Kubernetes Deployment
GCM Monitoring can be deployed on Kubernetes GPU clusters as a DaemonSet that runs gcm nvml_monitor on every GPU node.
Architecture
DaemonSet (one per GPU node)
└── Pod
└── Container: gcm nvml_monitor
└── Runs: gcm nvml_monitor --sink otel --cluster my-cluster --interval 60
The monitoring DaemonSet continuously collects per-device GPU metrics via NVML:
- Per-GPU: utilization, memory usage, temperature, power draw, ECC retired pages
- Per-GPU job association: Slurm job ID, user, partition, and resource allocation
- Host-level: min/max/avg GPU utilization, RAM utilization
Job association works by reading /proc/<pid>/environ of GPU compute processes to extract Slurm environment variables (SLURM_JOB_ID, SLURM_JOB_USER, etc.).
Helm Chart
The recommended way to deploy on Kubernetes is via the GCM Helm chart:
helm install gcm oci://ghcr.io/facebookresearch/charts/gcm \
-f <PATH/TO>/custom-values.yaml \
--namespace <namespace> \
--set monitoring.enabled=true \
--set healthChecks.enabled=false
Or from source:
helm install gcm charts/gcm \
-f <PATH/TO>/custom-values.yaml \
--namespace <namespace> \
--set monitoring.enabled=true \
--set healthChecks.enabled=false
See the Helm chart README for full configuration options.
Configuration
| Parameter | Description | Default |
|---|---|---|
monitoring.sink | Exporter sink for metrics (e.g., otel, stdout) | "" |
monitoring.cluster | Cluster name for metrics | "" |
monitoring.interval | Collection interval in seconds | 60 |
monitoring.sinkOpts | Sink options (-o, OmegaConf dot-list syntax) | [] |
monitoring.extraArgs | Additional CLI arguments for gcm nvml_monitor | [] |
monitoring.extraEnv | Additional environment variables | [] |
Sending Metrics to OpenTelemetry
helm install gcm oci://ghcr.io/facebookresearch/charts/gcm \ \
-f <PATH/TO>/custom-values.yaml \
--namespace <namespace> \
--set monitoring.enabled=true \
--set healthChecks.enabled=false \
--set monitoring.sink=otel \
--set monitoring.cluster=my-cluster \
--set monitoring.extraEnv[0].name=OTEL_EXPORTER_OTLP_ENDPOINT \
--set monitoring.extraEnv[0].value=http://otel-collector:4318
Sink-specific options can also be passed via monitoring.sinkOpts:
helm install gcm oci://ghcr.io/facebookresearch/charts/gcm \ \
-f <PATH/TO>/custom-values.yaml \
--namespace <namespace>
--set monitoring.enabled=true \
--set healthChecks.enabled=false \
--set monitoring.sink=otel \
--set monitoring.cluster=my-cluster \
--set monitoring.sinkOpts[0]=otel_endpoint=http://otel-collector:4318 \
--set "monitoring.sinkOpts[1]=metric_resource_attributes={'environment': 'production'}"

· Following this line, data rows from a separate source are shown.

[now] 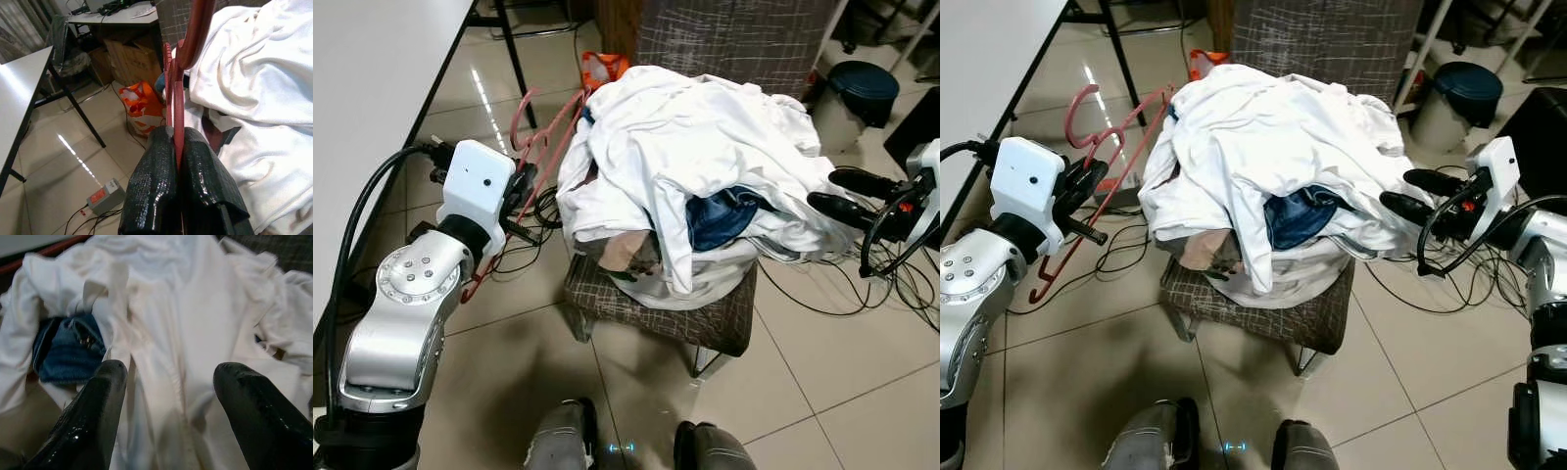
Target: Hang hanger
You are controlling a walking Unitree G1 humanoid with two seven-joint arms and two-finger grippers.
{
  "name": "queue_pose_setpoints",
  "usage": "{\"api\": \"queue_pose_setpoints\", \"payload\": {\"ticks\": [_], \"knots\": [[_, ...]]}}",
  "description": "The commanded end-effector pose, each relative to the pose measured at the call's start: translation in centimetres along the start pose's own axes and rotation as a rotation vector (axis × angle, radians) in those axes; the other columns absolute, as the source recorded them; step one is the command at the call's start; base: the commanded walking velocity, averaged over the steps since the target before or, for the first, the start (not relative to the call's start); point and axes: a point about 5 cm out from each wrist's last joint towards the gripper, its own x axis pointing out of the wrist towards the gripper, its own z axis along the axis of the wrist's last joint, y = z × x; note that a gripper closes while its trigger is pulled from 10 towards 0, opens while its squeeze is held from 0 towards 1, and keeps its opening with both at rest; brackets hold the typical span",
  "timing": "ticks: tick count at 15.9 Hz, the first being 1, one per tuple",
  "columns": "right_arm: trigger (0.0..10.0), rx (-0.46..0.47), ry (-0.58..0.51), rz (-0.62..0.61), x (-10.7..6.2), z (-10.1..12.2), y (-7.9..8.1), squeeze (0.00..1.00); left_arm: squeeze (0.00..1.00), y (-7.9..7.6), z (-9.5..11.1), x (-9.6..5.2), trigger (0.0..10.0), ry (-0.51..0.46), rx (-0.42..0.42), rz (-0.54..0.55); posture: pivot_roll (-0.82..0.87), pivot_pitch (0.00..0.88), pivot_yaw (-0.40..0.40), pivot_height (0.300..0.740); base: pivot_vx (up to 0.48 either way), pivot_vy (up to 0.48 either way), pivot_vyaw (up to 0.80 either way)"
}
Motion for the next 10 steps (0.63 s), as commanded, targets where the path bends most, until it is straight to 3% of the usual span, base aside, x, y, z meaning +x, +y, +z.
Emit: {"api": "queue_pose_setpoints", "payload": {"ticks": [1,4,5,6,8,10], "knots": [[10.0,-0.018,0.032,0.044,-0.08,-0.33,0.20,0.00,0.00,0.23,0.24,-0.36,10.0,-0.002,0.013,0.016,0.02,0.195,0.006,0.740,0.000,0.000,0.00],[9.9,-0.008,0.013,0.080,0.02,-0.26,0.43,0.00,0.00,0.34,0.25,-0.37,10.0,-0.001,0.015,0.018,0.02,0.193,0.007,0.740,0.000,0.000,0.00],[9.2,-0.008,0.038,0.074,0.02,-0.61,0.46,0.00,0.00,0.31,0.23,-0.35,10.0,0.000,0.015,0.016,0.01,0.194,0.009,0.740,0.000,0.000,0.00],[9.3,-0.009,0.047,0.064,0.03,-0.80,0.42,0.00,0.00,0.26,0.23,-0.34,10.0,-0.001,0.013,0.014,0.01,0.193,0.009,0.740,0.000,0.000,0.00],[7.9,0.000,0.026,0.018,-0.04,-0.92,0.03,0.00,0.00,0.22,0.26,-0.25,10.0,-0.003,0.013,0.010,0.01,0.194,0.011,0.740,0.000,0.000,0.00],[7.3,0.013,-0.016,-0.024,-0.11,-0.58,-0.40,0.00,0.00,0.24,0.25,-0.24,10.0,-0.002,0.013,0.010,0.02,0.195,0.011,0.740,0.000,0.000,0.00]]}}
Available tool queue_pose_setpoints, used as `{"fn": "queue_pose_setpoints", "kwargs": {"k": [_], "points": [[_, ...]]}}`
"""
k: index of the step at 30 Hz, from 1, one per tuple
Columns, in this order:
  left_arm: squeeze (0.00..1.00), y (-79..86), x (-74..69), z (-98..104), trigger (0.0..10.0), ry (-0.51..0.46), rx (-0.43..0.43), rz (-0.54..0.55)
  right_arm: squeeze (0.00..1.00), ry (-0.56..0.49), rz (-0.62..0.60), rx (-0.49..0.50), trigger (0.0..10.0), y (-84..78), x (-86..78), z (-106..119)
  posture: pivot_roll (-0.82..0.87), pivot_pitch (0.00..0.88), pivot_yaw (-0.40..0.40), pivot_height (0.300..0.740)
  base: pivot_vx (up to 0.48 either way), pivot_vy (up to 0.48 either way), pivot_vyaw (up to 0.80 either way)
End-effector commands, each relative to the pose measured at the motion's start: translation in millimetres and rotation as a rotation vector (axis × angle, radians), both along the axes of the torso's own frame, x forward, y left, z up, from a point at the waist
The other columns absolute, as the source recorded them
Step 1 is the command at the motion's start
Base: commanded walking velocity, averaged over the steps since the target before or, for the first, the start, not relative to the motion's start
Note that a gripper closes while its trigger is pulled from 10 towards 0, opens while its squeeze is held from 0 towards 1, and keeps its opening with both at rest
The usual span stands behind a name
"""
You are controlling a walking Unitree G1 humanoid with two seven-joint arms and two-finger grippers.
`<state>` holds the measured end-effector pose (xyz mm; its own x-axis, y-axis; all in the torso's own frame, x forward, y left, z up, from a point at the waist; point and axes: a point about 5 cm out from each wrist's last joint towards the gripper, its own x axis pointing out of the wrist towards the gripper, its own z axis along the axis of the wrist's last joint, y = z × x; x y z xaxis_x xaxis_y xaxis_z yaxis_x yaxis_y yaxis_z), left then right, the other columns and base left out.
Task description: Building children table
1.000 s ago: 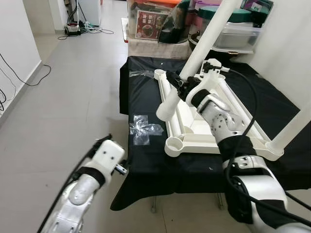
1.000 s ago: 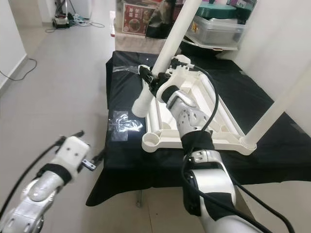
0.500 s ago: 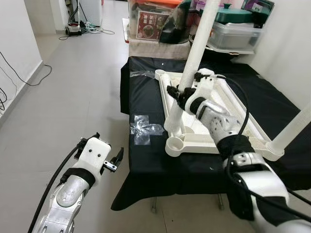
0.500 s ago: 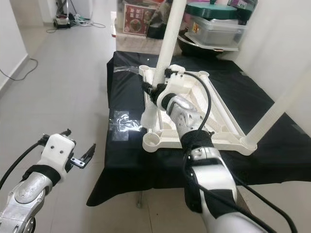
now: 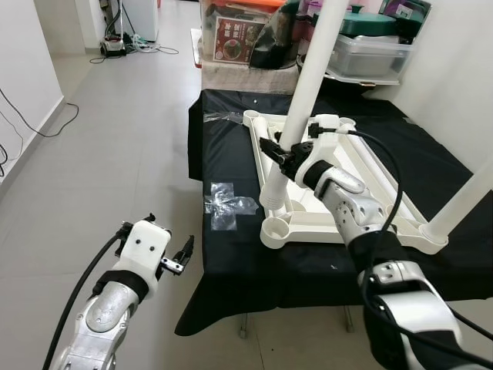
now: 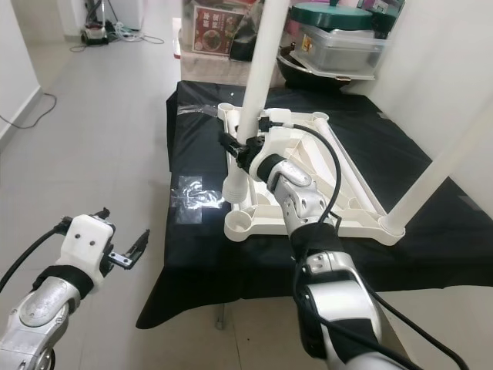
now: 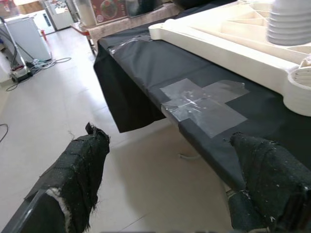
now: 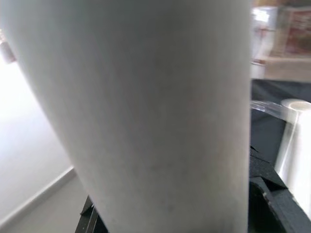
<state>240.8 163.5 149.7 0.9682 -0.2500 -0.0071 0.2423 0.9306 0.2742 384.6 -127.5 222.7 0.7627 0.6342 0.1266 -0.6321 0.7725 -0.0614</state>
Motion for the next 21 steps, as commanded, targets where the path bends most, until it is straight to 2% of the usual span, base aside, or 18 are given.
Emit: {"fn": "queue_pose_setpoints", "kwargs": {"k": [1,6,10,12,15,19,21], "points": [[0.0,-1.0,-1.9,0.1,10.0,0.01,-0.02,0.0,0.0,-0.054,0.049,-0.063,10.0,-0.9,-4.7,0.5,0.13,0.0,-0.146,0.74,0.0,0.0,0.0],[0.0,0.7,-2.9,1.9,10.0,0.005,-0.026,0.005,0.0,-0.085,0.126,-0.126,10.0,0.2,-14.6,-10.2,0.13,0.0,-0.146,0.74,0.0,0.0,0.0],[0.0,2.0,-3.4,2.4,10.0,0.004,-0.032,0.009,0.0,-0.085,0.141,-0.144,10.0,0.5,-18.1,-16.2,0.13,0.0,-0.145,0.74,0.0,0.0,0.0],[0.0,4.0,-3.9,2.7,10.0,0.004,-0.036,0.014,0.0,-0.11,0.15,-0.22,10.0,0.6,-25.8,-31.4,0.13,0.0,-0.144,0.74,0.0,0.0,0.0],[0.0,4.3,-3.9,2.9,10.0,0.003,-0.037,0.015,0.0,-0.109,0.15,-0.241,10.0,0.6,-28.3,-38.6,0.13,0.0,-0.144,0.74,0.0,0.0,0.0],[0.0,4.5,-3.9,3.0,10.0,0.0,-0.037,0.015,0.0,-0.147,0.082,-0.309,10.0,-5.8,-27.9,-50.8,0.13,0.0,-0.143,0.74,0.0,0.0,0.0],[0.0,4.5,-4.0,2.9,10.0,0.001,-0.036,0.014,0.0,-0.139,0.066,-0.305,10.0,-7.2,-26.6,-52.6,0.14,0.0,-0.143,0.74,0.0,0.0,0.0]]}}
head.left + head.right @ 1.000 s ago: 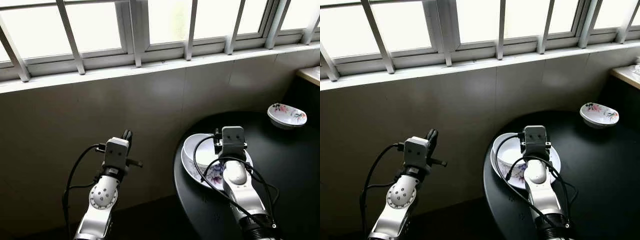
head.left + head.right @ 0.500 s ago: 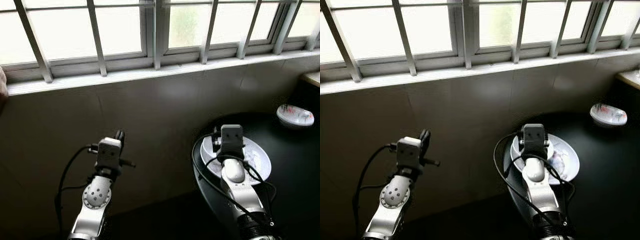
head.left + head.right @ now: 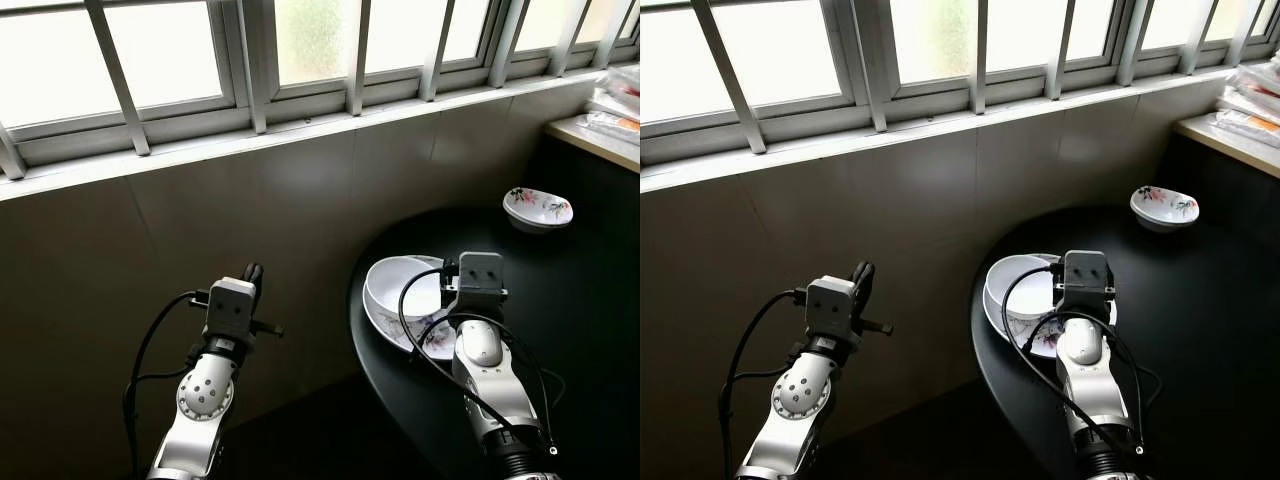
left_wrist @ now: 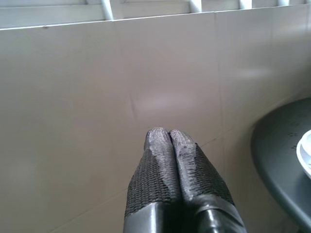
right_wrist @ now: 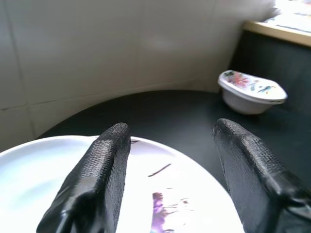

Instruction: Kitchen organization

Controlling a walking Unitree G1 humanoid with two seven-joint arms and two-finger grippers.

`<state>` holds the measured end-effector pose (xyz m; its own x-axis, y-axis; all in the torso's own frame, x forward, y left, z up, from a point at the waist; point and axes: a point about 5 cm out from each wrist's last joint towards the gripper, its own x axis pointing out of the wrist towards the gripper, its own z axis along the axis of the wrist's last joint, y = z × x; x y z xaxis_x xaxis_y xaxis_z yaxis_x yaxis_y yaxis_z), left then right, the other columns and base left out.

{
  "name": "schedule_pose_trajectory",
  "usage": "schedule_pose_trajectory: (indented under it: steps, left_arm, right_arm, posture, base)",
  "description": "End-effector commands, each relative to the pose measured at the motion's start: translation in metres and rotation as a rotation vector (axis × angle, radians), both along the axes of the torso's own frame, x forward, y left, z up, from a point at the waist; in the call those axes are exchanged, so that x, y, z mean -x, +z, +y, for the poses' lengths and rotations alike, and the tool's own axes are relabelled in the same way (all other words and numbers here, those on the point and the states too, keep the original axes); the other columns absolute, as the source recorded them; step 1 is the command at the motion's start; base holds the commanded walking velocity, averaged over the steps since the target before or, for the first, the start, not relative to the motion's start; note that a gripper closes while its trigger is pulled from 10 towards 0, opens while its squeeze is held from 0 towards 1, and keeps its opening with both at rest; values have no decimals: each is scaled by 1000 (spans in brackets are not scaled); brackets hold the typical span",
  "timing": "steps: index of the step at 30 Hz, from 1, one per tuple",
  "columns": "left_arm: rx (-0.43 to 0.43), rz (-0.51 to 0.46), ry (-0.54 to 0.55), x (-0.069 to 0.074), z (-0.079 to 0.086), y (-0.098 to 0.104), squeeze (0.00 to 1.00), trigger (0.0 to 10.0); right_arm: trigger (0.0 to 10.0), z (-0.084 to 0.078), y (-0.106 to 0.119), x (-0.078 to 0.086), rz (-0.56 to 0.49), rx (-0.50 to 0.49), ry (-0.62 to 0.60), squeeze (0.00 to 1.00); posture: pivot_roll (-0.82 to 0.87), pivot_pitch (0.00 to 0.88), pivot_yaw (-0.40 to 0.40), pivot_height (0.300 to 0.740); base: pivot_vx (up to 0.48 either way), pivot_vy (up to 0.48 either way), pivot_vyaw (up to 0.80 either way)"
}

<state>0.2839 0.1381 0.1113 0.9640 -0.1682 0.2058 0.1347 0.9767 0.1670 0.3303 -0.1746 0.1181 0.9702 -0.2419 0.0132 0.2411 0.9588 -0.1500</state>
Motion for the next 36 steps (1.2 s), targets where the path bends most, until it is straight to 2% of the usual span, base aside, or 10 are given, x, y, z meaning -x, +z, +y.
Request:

Run gcm nvml_monitor --help to see all available sinks and their options.
Docker Image
The monitoring DaemonSet uses the base GCM Docker image:
docker build -f docker/Dockerfile -t gcm:latest .
Security Requirements
The monitoring DaemonSet requires:
runAsUser: 0(root): needed to read/proc/<pid>/environof GPU compute processes for Slurm job associationhostPID: true: NVML reports GPU process PIDs in the host PID namespace, so the container needs host PID namespace visibilityNVIDIA_VISIBLE_DEVICES=all: GPU access without reserving any GPU resourcespriorityClassName: system-node-critical: prevents eviction under resource pressure
The monitoring DaemonSet does not require privileged mode or hostNetwork.
Non-Kubernetes Deployment
For bare-metal or non-Kubernetes environments, gcm nvml_monitor can be run directly as a systemd service. See the Getting Started guide for CLI usage.